Out of all the David O. Russell movies I’ve seen, JOY is the least fun to watch. And I’ve seen I HEART HUCKABEES.
This is not to say that JOY was a bad movie, because it’s absolutely not. But in terms of enjoyability, it ranks rather low, despite the fact that you can’t spell enJOYable without the name of this movie.
Even as I sit here looking at that last sentence, I want to remove it, but I won’t. The pun is bad, to be certain, but I stand by it.
I realize that sometimes writers and directors push to make certain characters frustrating and unlikeable. I realize that we’re not supposed to like them. But there were a few characters in JOY who I really hoped would get smacked. Hard. At one point, I almost swore at a character. Out loud in the theater. And believe me when I tell you that I’m not the type of person to try to interact at all with a movie. I don’t even clap when it’s done. But at one point when characters are talking trash about Jennifer Lawrence’s character, to her face, I almost said something. It was a frustrating scene where, despite her best efforts, the titular character was being shat upon by life. And the very people who were supposed to be supporting her, the same people who she bent over backwards for, were rubbing it in.
The toxic family aspects of THE FIGHTER are magnified in JOY. The quirky aspects of Jennifer Lawrence’s character from AMERICAN HUSTLE are gone, but her eternally hopeful nature and good heart from SILVER LININGS PLAYBOOK appear for the majority of the film. The fact that it’s a true story makes it far more palatable, as do the strong performances and the presence of a silver lining or two as we build to a somewhat uplifting ending.
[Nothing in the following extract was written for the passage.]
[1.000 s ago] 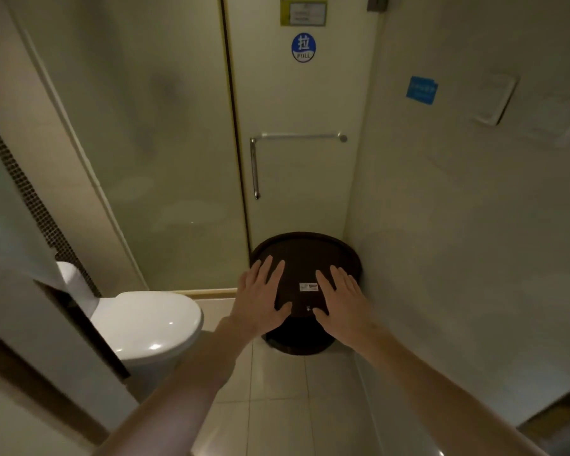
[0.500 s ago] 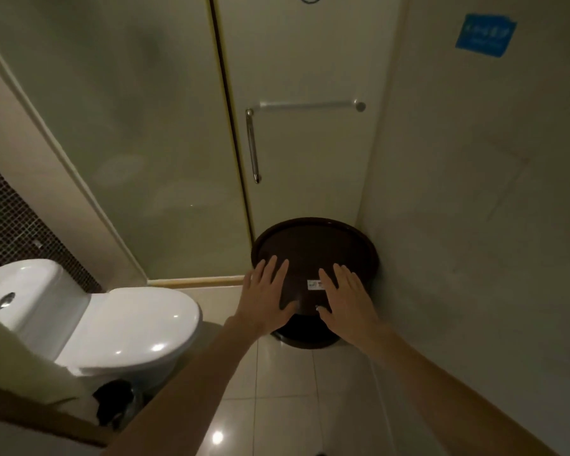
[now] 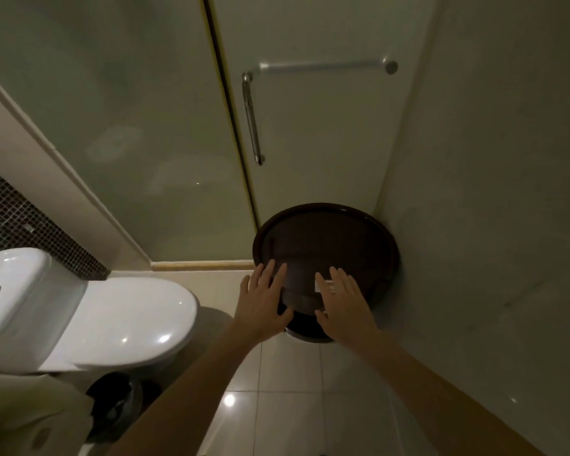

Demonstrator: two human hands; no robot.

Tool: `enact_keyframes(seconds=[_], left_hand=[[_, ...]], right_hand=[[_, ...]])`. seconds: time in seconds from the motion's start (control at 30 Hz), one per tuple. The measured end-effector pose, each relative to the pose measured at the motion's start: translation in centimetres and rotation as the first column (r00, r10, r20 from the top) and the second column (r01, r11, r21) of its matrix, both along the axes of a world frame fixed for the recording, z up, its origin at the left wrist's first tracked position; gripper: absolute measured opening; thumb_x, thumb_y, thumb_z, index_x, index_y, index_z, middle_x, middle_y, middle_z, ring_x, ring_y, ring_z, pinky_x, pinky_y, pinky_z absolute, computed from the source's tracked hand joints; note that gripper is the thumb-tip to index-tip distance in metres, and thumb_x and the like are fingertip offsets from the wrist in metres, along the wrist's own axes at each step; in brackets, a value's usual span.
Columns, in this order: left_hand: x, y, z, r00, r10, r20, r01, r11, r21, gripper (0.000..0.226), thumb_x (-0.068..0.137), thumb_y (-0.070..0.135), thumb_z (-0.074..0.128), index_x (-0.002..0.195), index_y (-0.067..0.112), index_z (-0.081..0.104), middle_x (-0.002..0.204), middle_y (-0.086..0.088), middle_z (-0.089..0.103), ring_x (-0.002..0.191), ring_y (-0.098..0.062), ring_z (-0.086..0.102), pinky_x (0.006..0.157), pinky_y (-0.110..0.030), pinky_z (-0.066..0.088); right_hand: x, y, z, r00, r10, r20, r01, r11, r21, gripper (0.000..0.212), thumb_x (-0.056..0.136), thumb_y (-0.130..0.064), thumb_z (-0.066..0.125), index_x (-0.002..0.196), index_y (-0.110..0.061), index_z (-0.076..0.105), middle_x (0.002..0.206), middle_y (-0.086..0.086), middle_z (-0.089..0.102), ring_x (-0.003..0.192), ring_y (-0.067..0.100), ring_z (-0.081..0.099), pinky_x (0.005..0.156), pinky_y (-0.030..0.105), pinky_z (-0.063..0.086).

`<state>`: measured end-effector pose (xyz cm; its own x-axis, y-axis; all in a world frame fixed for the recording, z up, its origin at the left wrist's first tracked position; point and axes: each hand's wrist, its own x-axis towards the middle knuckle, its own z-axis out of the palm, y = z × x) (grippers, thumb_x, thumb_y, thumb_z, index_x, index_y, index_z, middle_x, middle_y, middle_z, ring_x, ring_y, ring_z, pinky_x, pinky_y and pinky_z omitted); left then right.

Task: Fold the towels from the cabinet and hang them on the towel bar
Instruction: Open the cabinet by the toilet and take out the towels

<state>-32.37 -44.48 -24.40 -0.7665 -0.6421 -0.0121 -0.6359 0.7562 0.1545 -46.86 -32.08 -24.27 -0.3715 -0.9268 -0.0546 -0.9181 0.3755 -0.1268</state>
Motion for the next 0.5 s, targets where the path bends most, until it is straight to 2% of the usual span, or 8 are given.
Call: enact_keyframes(seconds=[0.23, 0.5], left_hand=[[-1.3, -2.5, -3.5, 1.0, -0.026, -0.016, 0.026, 1.0, -0.001, 0.083, 0.082, 0.055, 0.044, 0.151, 0.022, 0.01, 0.158, -0.007, 0.013, 0.145, -0.028, 0.01, 0.115, -0.045, 0.015], [-3.9, -5.4, -11.3, 0.992, -0.109, -0.061, 0.107, 0.993, -0.043, 0.081, 0.083, 0.05, 0.05, 0.15, 0.019, 0.017, 0.157, -0.007, 0.02, 0.144, -0.026, 0.015, 0.115, -0.043, 0.018]], right_hand=[[-0.9, -1.9, -4.2, 1.0, -0.01, 0.027, 0.01, 1.0, 0.02, 0.074, 0.095, -0.045, 0.047, 0.153, -0.019, 0.009, 0.159, 0.017, 0.012, 0.147, 0.031, 0.011, 0.12, 0.043, 0.01], [-2.4, -4.1, -12.4, 0.997, -0.049, 0.054, 0.049, 0.999, 0.001, 0.076, 0.095, -0.046, 0.048, 0.153, -0.019, 0.008, 0.16, 0.012, 0.013, 0.147, 0.028, 0.013, 0.12, 0.04, 0.01]])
But make no mistake, this film is no SILVER LININGS PLAYBOOK.
Joy (Jennifer Lawrence) is a single mom who acts as the cornerstone for her extremely dysfunctional family who don’t appreciate her. Moving back into her house is her father, Rudy (Robert De Niro), who is getting kicked out of his house by his third wife. He seems to be the catalyst for much of the strife in the house, as he is now under the same roof as his ex-wife Terry (Virginia Madsen) with whom he still doesn’t get along, his ex-mother-in-law Mimi (Diane Ladd), and now must share a room in the basement with his daughter’s ex-husband Tony (Edgar Ramirez). Aside from Mimi, each of those individuals – living in her house – are a source of unnecessary stress in her life. Her half-sister from her father’s first marriage, Peggy (Elisabeth Rohm), doesn’t live with Joy, but is just as bad as the others.
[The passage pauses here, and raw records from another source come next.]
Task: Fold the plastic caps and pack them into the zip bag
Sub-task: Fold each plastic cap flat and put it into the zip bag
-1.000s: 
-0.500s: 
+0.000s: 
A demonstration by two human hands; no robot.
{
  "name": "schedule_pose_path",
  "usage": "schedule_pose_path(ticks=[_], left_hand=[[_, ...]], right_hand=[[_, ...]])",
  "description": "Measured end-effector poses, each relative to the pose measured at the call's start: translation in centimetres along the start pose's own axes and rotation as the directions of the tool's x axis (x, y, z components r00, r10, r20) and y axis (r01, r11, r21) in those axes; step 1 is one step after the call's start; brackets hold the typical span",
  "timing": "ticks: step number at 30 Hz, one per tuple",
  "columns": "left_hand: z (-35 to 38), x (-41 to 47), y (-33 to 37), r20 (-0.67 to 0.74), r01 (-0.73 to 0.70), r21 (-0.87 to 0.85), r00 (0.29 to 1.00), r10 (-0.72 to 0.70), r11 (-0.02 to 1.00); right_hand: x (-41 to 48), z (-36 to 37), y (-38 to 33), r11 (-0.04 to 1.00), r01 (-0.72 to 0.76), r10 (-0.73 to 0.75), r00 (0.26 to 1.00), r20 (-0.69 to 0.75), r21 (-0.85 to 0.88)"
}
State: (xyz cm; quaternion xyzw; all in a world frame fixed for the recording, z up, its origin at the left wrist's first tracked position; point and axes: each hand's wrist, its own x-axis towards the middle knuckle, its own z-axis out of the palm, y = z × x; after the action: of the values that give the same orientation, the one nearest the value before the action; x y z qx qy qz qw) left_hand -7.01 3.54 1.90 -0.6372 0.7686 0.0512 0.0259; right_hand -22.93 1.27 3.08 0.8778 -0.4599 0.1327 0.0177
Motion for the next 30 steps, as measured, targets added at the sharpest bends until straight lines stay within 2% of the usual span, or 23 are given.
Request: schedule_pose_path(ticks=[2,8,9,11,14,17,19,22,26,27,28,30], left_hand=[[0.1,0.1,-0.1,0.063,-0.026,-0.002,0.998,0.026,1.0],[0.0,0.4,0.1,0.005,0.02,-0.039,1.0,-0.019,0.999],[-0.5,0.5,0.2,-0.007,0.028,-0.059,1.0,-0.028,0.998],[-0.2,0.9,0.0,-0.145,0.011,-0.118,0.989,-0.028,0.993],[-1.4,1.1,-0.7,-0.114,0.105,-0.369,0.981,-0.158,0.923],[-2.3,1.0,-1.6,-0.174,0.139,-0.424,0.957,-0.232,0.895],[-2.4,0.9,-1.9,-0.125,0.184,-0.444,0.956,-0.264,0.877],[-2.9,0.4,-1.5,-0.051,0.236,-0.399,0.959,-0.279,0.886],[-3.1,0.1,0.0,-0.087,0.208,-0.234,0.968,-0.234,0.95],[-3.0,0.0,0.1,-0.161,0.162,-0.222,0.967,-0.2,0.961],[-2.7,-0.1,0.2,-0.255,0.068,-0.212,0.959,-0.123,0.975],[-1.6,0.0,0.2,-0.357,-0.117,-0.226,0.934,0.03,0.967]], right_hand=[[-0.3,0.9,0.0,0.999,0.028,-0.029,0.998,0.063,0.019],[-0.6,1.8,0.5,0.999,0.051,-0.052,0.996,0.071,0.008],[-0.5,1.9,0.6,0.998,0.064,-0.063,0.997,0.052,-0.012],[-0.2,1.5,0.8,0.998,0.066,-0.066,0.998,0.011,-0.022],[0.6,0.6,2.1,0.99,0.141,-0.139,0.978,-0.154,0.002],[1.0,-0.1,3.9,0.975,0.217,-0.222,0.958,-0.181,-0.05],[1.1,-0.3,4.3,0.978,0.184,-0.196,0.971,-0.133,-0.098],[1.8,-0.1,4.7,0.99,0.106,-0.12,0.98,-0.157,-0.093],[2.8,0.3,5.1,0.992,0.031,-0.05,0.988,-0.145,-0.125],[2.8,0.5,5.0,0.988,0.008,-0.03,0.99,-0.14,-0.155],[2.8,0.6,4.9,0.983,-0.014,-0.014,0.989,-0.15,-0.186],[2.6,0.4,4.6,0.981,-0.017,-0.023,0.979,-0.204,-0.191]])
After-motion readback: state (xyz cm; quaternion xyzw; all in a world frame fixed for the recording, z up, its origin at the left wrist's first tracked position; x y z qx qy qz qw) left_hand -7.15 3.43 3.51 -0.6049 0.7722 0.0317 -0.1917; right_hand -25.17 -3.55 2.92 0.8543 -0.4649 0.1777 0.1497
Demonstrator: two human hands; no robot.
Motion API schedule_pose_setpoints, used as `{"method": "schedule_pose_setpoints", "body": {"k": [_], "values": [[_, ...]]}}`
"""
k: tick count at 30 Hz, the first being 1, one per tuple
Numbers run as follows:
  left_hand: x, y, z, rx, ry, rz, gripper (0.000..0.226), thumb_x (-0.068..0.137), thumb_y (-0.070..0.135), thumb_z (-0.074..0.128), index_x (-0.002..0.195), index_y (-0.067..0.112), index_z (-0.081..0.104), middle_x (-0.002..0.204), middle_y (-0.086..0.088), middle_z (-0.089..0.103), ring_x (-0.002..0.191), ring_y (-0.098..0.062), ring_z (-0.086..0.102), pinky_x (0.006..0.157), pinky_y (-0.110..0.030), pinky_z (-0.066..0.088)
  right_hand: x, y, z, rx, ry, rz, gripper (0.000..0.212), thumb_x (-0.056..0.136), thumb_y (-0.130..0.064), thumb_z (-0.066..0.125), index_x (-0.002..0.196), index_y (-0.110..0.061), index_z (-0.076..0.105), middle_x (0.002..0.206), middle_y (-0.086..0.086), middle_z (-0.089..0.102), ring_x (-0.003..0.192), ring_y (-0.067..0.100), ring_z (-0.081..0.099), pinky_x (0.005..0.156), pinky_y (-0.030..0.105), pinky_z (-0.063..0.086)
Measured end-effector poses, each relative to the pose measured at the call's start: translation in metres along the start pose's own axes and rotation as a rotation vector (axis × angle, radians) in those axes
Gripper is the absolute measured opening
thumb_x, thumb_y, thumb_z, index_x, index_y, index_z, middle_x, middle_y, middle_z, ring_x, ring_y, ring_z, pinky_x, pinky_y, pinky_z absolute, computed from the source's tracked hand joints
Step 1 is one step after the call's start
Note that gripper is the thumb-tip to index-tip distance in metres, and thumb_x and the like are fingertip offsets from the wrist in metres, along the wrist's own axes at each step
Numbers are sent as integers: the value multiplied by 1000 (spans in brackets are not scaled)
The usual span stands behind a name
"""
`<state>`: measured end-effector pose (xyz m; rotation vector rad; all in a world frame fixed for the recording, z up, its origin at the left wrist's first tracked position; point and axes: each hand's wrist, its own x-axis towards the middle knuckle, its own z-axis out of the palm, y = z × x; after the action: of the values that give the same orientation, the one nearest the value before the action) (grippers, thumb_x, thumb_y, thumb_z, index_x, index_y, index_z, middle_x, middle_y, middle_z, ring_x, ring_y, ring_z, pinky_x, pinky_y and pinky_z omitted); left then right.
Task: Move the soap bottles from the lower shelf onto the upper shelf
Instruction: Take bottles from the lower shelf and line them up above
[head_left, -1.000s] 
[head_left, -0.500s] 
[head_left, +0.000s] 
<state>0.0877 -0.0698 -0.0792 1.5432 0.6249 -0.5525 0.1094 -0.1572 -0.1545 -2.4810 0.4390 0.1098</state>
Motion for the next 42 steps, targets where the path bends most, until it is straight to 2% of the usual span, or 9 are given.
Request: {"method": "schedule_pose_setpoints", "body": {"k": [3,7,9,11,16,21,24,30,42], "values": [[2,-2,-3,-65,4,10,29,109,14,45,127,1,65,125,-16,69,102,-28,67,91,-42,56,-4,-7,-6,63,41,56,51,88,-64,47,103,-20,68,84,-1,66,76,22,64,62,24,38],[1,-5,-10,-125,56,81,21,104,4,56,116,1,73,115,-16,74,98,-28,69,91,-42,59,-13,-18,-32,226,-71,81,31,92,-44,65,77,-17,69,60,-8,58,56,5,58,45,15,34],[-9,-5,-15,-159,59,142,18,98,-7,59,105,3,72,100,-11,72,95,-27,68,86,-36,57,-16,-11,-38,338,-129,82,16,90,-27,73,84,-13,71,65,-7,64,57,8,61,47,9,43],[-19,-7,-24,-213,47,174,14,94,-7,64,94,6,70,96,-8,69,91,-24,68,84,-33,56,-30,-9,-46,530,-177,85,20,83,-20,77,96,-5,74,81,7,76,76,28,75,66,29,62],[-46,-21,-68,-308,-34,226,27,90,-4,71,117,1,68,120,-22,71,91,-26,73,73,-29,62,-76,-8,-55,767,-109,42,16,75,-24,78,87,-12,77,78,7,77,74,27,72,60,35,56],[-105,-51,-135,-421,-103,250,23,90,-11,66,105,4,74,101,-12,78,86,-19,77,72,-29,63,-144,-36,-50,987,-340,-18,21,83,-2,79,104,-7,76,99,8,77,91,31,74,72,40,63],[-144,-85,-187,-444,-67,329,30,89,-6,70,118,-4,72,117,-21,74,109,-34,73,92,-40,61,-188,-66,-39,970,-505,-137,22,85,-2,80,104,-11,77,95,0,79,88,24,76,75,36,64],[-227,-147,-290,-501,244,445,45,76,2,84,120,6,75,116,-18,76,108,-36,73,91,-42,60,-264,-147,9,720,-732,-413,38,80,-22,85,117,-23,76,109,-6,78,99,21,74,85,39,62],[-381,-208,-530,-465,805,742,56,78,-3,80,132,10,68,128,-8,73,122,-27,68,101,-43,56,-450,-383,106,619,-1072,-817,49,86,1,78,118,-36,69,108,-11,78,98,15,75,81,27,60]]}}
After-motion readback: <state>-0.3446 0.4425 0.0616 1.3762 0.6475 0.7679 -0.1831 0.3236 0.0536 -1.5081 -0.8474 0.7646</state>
Bradley Cooper’s role as a QVC executive helps usher in a significantly more watchable second half of the film which benefits not only from the decrease in stressers, but also due to the reliance on drifting in and out of a soap opera fantasy world drops off. Cooper doesn’t have nearly the meaty role he had in AMERICAN HUSTLE, with significantly less screen time and a far less interesting character. When he speaks up, however, he does give a good performance. In a slightly larger role than Cooper with a few decent lines to deliver, Isabella Rossellini’s character serves multiple purposes and is performed very nicely. I like what I’ve seen from Dascha Polanco from Orange Is The New Black, but her role in this film didn’t lend itself to any significant recognition.
If you don’t mind films with characters who are both annoying and frustrating on purpose, check out JOY. For all the criticism, there’s enough positive about the film that I gave it an 8 out of 10.